Market Scenario of the Machine Learning as a Service (MLaaS) Market:

The most recent Machine Learning as a Service (MLaaS) Market Research study includes some significant activities of the current market size for the worldwide Machine Learning as a Service (MLaaS) market. It presents a point by point analysis dependent on the exhaustive research of the market elements like market size, development situation, potential opportunities, and operation landscape and trend analysis. This report centers around the Machine Learning as a Service (MLaaS)-business status, presents volume and worth, key market, product type, consumers, regions, and key players.

Sample Copy of This Report @ https://www.quincemarketinsights.com/request-sample-50032?utm_source=TDC/komal

The prominent players covered in this report: Microsoft, IBM Corporation, International Business Machine, Amazon Web Services, Google, Bigml, Fico, Hewlett-Packard Enterprise Development, At&T, Fuzzy.ai, Yottamine Analytics, Ersatz Labs, Inc., and Sift Science Inc.

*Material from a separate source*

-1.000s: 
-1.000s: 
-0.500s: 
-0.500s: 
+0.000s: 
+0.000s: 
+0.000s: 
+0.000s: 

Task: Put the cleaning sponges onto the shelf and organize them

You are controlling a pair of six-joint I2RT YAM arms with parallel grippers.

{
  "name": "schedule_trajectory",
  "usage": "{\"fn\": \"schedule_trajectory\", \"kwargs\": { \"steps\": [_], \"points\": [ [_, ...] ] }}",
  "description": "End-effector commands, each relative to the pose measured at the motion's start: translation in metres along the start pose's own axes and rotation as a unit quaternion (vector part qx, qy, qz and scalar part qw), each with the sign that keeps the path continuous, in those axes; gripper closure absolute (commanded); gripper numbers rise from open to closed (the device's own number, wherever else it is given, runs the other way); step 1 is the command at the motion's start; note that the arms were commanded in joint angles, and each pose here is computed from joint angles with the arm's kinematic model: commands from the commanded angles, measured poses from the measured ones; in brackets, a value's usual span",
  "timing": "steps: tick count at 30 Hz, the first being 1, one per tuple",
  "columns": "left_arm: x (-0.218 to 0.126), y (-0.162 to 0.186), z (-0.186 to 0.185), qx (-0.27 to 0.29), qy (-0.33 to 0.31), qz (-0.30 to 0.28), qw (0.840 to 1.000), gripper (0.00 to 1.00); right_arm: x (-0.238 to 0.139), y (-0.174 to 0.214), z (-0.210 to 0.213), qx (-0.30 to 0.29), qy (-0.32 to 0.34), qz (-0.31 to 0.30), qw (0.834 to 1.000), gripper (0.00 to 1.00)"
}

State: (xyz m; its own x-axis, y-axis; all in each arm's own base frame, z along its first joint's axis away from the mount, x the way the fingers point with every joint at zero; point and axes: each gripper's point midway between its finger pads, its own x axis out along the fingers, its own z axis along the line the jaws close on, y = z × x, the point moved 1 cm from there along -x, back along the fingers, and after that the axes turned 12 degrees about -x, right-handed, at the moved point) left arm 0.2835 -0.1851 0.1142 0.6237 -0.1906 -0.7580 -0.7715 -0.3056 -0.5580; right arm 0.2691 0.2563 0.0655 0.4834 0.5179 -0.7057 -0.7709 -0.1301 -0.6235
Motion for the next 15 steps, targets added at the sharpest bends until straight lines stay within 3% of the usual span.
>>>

The market is segmented into By Type (Special Services and Management Services), By Organization Size (SMEs and Large Enterprises), By Application (Marketing & Advertising, Fraud Detection & Risk Analytics, Predictive Maintenance, Augmented Reality, Network Analytics, and Automated Traffic Management), By End User (BFSI, IT & Telecom, Automobile, Healthcare, Defense, Retail, Media & Entertainment, and Communication)

Geographical segments are North America, Europe, Asia Pacific, Middle East & Africa, and South America.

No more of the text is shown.